Une routine rassurante


Jacques Lanctôt
Depuis le début du mois de juin, tous les jours ou presque, en fin d’après-midi, vers les 16h ou 17h, il pleut sur La Havane. Pas une petite pluie fine, mais une pluie torrentielle, avec foudre et tonnerre assourdissant. Cela dure environ une heure, le temps que les rues s’inondent, que les passants courent vers un abri de fortune, que la nature en profite et que les oiseaux cessent leurs gazouillis. Ces orages sont typiques des Caraïbes, changements climatiques ou pas.
Au bout d’une heure, le soleil réapparaît, et tout rentre dans l’ordre, tout s’assèche rapidement à tel point qu’on se demande s’il a plu. Les passants, de retour du travail, reprennent leur chemin vers la maison et les mères réapparaissent avec leur enfant à la main pour compléter leurs derniers achats avant le repas du soir. Quelques marchands ambulants qui avaient eu la bonne idée de se protéger de la pluie sous le porche d’un édifice reprennent du service au coin de la rue pour offrir tomates, oignons, haricots verts, poivrons, choux, bananes, goyaves et mangues, tandis que les chiens errants vont et viennent de nouveau dans leur quête incessante de quelque nourriture.
Pendant tout ce temps, je demeure assis sous mon portail, bien à l’abri, malgré les quelques gouttelettes soufflées par le vent, et j’attends que revienne le courant, dans une heure ou deux, après une panne programmée d’électricité d’une durée de quatre heures, le réseau ne pouvant satisfaire à la demande. Cette routine a quelque chose de rassurant malgré tout.
Regardant le ciel sombre qui s’illumine à chaque éclair, je ne peux m’empêcher de penser à un autre ciel qui s’illumine, lui aussi, au Moyen-Orient, mais pour d’autres raisons, celui de Téhéran et celui de Tel-Aviv, deux capitales séparées par à peine 1500 km, ce qui n’empêche pas les avions d’Israël de bombarder la capitale de l’Iran ni les missiles et autres drones iraniens de détruire des installations militaires israéliennes. Avec son lot de victimes innocentes des deux côtés. Quelle désolation!

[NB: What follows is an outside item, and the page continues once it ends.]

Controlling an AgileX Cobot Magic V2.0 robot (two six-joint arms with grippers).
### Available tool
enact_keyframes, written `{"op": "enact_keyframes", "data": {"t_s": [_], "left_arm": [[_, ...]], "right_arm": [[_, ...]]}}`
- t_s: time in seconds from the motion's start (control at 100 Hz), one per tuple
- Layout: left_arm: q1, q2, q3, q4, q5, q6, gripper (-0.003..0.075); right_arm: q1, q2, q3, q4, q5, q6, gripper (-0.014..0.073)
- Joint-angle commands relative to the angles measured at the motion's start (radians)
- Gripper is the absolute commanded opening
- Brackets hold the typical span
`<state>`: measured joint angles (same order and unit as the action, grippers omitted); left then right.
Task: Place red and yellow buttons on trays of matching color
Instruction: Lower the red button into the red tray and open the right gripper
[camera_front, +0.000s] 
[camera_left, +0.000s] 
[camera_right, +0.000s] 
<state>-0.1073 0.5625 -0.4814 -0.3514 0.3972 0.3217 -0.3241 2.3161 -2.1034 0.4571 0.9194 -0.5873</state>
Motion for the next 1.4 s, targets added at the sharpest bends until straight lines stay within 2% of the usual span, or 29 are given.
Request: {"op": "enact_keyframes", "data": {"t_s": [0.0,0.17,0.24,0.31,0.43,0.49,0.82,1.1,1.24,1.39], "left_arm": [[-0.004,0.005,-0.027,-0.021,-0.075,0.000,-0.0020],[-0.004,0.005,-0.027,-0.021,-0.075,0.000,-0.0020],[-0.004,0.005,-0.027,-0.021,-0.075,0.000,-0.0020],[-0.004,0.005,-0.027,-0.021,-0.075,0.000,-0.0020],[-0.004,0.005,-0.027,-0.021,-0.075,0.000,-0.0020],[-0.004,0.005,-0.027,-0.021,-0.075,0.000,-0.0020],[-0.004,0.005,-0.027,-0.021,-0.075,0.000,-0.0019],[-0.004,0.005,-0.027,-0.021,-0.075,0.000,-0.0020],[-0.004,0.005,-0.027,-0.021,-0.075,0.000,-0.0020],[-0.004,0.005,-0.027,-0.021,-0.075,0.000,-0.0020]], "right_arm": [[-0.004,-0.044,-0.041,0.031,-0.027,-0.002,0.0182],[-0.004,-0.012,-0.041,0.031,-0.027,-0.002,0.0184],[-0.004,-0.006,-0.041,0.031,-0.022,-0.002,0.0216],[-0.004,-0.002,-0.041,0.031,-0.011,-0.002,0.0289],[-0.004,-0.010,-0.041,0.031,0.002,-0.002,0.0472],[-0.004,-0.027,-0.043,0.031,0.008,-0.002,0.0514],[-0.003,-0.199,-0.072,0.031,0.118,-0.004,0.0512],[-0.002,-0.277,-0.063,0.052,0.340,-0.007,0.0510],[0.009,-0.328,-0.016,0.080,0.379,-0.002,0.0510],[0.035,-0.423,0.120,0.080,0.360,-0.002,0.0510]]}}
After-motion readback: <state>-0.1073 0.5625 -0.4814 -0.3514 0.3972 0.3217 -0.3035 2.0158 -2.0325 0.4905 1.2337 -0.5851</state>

Jusqu’où cette folie va-t-elle nous mener? Vers un conflit nucléaire où nous serons tous perdants? Plutôt que de lancer un appel à des discussions et à un cessez-le-feu, ce président grotesque étatsunien bombe le torse et ordonne aux dirigeants iraniens de capituler, en menaçant de détruire lui aussi leur capitale, s’ils ne se rendent pas, et d’assassiner même son président. Belle manière de régler un conflit en jetant de l’huile sur le feu.
Et si on a le malheur de prendre parti pour l’un des deux belligérants, aussitôt, la moitié de nos «amis» se déchaînent contre nous en nous traitant de fascistes, d’intégristes, d’antisémites, de sionistes, etc. C’est du moins ce que j’observe dans les médias si peu sociaux.
Je me dis que le ciel de Cuba, malgré ces orages violents, ces éclairs, ce tonnerre, les cyclones à venir, est bien le meilleur endroit au monde sous lequel vivre. Cuba, malgré toutes ses pénuries, malgré ses coupures d’électricité, malgré sa chaleur accablante lorsque la panne d’électricité interrompt abruptement le fonctionnement du climatiseur ou du ventilateur, me séduit et me charme toujours, tout comme ses habitants, tout comme ses plages, tout comme sa mer qui nous entoure. Même si on ne s’y baigne pas tous les jours, ni toutes les semaines, on sait qu’elle est là, la mer, qu’elle nous attend, qu’elle nous protège en quelque sorte des folies dangereuses du reste du monde.

Cuba et ses valeurs. Ici, la famille fait loi. Trois générations vivent souvent sous un même toit: les grands-parents, les parents et les enfants, dans le plus grand respect. Ce toit est bien souvent modeste, mais il n’appartient à aucune banque, à aucun prêteur. Ceux qui y habitent en sont les fiers propriétaires, et qui plus est, il n’y a aucune taxe foncière, aucune taxe scolaire à débourser. C’est gratuit!
Cuba, toujours fière de son passé glorieux, de son histoire, de ses héros, de sa résistance présente.